Starting a discussion of HBase (Hadoop Database) architecture by describing RegionServers instead of the MasterServer may surprise you. The term RegionServer would seem to imply that it depends on (and is secondary to) the MasterServer and that you should therefore discuss the MasterServer first. As the old song goes, though, “it ain’t necessarily so.”

The RegionServers do depend on the MasterServer for certain functions, but not in the sense of a master-slave relationship for data storage and retrieval. In the upper-left corner of the figure, notice that the clients do not point to the MasterServer, but point instead to the Zookeeper cluster and RegionServers.

image0.jpg

The MasterServer isn’t in the path for data storage and access — that’s the job of the Zookeeper cluster and the RegionServers. Take a look at the primary functions of the MasterServer, which is also a software process (or daemon) like the RegionServers. The MasterServer is there to

  • Monitor the RegionServers in the HBase cluster: The MasterServer maintains a list of active RegionServers in the HBase cluster.

  • Handle metadata operations: When a table is created or its attributes are altered (compression setting, cache settings, versioning, and more) the MasterServer handles the operation and stores the required metadata.

  • Assign regions: The MasterServer assigns regions to RegionServers.

  • Manage RegionServer failover: As with any distributed cluster, you hope that node failures don’t occur and you plan for them anyway. When region servers fail, Zookeeper notifies the MasterServer so that failover and restore operations can be initiated.

  • Oversee load balancing of regions across all available RegionServers: You may recall that tables are comprised of regions which are evenly distributed across all available RegionServers. This is the work of the balancer thread (or chore, if you prefer) which the MasterServer periodically activates.

  • Manage (and clean) catalog tables: Two key catalog tables are used by the HBase system to help a client find a particular key value pair in the system.

    The MasterServer provides management of these critical tables on behalf of the overall HBase system.

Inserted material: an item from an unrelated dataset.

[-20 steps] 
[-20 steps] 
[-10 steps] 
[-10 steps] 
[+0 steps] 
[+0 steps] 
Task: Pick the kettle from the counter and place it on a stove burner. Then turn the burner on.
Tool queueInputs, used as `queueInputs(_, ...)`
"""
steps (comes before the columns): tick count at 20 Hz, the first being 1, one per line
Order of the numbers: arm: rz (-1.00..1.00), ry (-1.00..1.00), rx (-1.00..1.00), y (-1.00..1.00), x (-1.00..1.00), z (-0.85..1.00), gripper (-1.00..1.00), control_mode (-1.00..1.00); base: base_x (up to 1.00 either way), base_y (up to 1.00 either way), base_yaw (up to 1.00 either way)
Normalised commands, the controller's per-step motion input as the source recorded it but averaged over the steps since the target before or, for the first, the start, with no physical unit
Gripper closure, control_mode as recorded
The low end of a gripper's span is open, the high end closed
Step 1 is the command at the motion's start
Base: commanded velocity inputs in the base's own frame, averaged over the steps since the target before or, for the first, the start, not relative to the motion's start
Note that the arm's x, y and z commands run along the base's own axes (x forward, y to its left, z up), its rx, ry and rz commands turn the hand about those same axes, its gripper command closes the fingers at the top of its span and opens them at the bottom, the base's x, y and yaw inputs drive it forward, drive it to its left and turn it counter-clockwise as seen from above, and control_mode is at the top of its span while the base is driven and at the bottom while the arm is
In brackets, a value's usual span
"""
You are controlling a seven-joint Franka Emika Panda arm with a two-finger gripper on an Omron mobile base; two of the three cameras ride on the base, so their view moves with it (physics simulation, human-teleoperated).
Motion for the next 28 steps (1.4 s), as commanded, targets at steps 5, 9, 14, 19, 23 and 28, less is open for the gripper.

  • Clear the WAL: The MasterServer interacts with the WAL during RegionServer failover and periodically cleans the logs.

  • Provide a coprocessor framework for observing master operations: Here’s another new term for your growing HBase glossary. Coprocessors run in the context of the MasterServer or RegionServers. For example, a MasterServer observer coprocessor allows you to change or extend the normal functionality of the server when operations such as table creation or table deletion take place. Often coprocessors are used to manage table indexes for advanced HBase applications.

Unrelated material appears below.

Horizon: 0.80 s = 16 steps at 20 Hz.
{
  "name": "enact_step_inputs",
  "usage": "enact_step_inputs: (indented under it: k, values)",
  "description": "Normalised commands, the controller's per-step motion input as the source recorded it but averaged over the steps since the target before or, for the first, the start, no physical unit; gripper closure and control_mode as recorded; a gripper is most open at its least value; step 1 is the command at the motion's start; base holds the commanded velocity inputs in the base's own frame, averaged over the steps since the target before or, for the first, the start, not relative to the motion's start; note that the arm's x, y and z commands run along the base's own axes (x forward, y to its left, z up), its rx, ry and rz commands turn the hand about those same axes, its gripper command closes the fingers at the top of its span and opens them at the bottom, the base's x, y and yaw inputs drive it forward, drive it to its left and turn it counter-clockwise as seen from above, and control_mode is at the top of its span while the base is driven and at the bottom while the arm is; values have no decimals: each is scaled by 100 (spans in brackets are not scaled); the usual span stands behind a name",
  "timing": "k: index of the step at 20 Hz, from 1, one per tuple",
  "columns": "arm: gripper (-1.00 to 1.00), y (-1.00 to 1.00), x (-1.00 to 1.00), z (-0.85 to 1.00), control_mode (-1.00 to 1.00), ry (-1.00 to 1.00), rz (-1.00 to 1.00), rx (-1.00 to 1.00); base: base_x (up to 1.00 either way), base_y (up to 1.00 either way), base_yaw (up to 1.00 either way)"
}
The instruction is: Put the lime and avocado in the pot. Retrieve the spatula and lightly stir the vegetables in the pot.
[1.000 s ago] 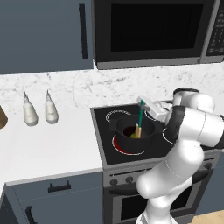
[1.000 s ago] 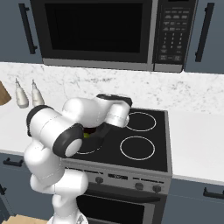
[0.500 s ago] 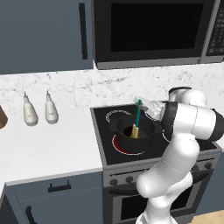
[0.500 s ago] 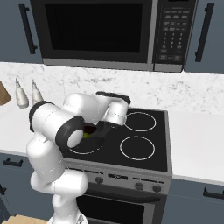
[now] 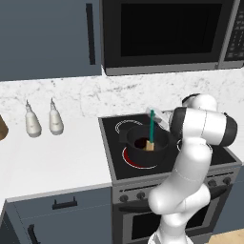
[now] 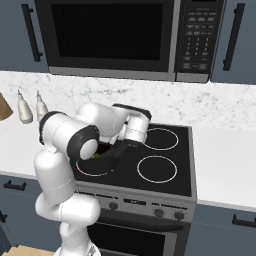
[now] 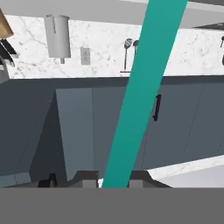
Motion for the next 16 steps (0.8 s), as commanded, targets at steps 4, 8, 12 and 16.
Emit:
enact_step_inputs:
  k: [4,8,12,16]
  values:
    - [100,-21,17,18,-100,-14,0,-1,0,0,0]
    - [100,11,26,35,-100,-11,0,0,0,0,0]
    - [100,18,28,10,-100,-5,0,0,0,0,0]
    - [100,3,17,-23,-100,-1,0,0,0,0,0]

A coprocessor, which runs in the context of the MasterServer and or RegionServer (or both) can be used to enhance security, create secondary indexes, and more. You can find more information about coprocessors at a HBase community blog.

As with all open source Hadoop technologies, MasterServer operations will likely change over time as the community of engineers work on innovations designed to enhance HBase. As of this writing, however, you now have a fairly thorough list that serves as a high-level reference for the MasterServer.

Finally, one more important point to make about the HBase MasterServer: There can and should be a backup MasterServer in any HBase cluster. There needs to be only one active MasterServer at any given time, so the backup MasterServer is for failover purposes.

You may recall that the MasterServer isn’t in the data access path for HBase clients. However, you may also recall that the MasterServer is responsible for actions such as RegionServer failover and load balancing. The good news is that clients can continue to query the HBase cluster if the master goes down but for normal cluster operations, the master should not remain down for any length of time.